Team Politics are much calmer and are preparing a primer on Imperial procedure for territory assignment (the Senate vote which nation or to cede it to an external set of people, which does actually happen sometimes), evaluation for citizenship (the sticking point is usually religion, treaties for foreigners staying as guests of the Empire do sometimes have provision for them to privately practice their religion, but citizens come under the religious laws; the other sticking point is egregores, either new citizens have to be sufficiently aligned with an existing nation to join it or someone's going to have to recreate the egregore ritual because they lost it), land claims and jurisdiction (technically the Imperial territories with Vallorn in are already assigned to Navarr who will probably do a pretty good job of this, Liathaven is a sore point but it's under a horrible Winter curse and so nobody can durably settle it immediately anyway, the Thule will probably absorb Skuld just fine, everything the Druj do is always awful, the Axos area isn't even adjacent to Imperial territory so mostly try not to let the Druj have it all maybe?).

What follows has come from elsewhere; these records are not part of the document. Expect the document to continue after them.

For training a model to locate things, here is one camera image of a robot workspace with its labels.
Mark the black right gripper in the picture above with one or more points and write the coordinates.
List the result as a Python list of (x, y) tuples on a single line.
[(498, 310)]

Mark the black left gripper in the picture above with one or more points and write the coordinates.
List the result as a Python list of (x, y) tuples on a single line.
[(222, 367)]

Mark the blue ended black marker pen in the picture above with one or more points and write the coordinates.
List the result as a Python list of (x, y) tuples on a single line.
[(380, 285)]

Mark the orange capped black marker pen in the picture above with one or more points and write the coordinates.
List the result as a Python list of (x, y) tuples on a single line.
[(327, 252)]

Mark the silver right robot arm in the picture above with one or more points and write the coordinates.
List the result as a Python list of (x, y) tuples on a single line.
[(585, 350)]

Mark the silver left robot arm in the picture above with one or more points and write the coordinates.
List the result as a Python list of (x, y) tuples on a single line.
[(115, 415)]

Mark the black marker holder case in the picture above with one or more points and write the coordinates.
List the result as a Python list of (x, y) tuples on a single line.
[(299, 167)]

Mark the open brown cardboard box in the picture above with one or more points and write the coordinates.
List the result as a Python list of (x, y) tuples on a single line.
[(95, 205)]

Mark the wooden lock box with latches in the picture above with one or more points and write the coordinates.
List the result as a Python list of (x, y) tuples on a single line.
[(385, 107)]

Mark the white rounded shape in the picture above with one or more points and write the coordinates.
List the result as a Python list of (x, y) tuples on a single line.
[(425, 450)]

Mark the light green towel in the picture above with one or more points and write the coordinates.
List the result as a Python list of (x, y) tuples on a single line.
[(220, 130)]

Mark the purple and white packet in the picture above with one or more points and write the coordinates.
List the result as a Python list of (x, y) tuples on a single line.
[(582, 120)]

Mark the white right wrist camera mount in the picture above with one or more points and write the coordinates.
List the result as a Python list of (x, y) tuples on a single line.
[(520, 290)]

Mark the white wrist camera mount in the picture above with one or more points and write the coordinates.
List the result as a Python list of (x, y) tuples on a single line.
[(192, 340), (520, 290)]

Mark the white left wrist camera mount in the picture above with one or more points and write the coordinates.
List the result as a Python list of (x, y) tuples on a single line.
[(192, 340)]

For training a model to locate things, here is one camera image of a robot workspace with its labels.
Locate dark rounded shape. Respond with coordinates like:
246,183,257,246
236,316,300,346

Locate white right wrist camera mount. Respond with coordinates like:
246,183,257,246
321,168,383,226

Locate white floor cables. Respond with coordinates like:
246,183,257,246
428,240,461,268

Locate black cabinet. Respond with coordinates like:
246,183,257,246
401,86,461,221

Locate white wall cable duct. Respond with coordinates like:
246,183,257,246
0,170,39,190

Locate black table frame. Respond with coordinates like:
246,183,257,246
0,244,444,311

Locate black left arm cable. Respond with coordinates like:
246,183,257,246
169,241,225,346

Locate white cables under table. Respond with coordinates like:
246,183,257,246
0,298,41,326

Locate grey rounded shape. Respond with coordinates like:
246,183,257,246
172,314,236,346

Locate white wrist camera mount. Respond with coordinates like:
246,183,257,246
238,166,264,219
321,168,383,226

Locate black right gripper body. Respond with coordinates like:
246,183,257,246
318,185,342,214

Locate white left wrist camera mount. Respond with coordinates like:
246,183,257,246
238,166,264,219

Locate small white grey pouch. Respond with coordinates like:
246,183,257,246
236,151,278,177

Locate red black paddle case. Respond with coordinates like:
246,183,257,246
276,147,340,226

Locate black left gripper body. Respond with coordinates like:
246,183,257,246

Team Magic spend some time spiritedly debating what actually is entangled with the Vallorn (possibly various Terun artifacts? Maybe language if they're really unlucky? Someone has a crackpot theory about the Labyrinth itself?), are fairly sure there are no end of physicks and magical healers around who would like to feel useful now that the battle is mostly taken care of, can be standing by with Mass Entangle or Paralysis if that would be useful (two minutes notice, can hold the charge for a few hours), are fairly sure people will adopt and train and put in menageries any kind of beast they get access to, someone suggests Solace of Chimes on a big improvised boundary which makes people want to discuss instead of fight. There is also some discussion of prevention of disease spread, especially from Imperials to the Terun because people from the past might be susceptible to modern ordinary diseases, and various speculations on new Trod rituals.
Someone eventually plucks up the courage to ask what a parity error is.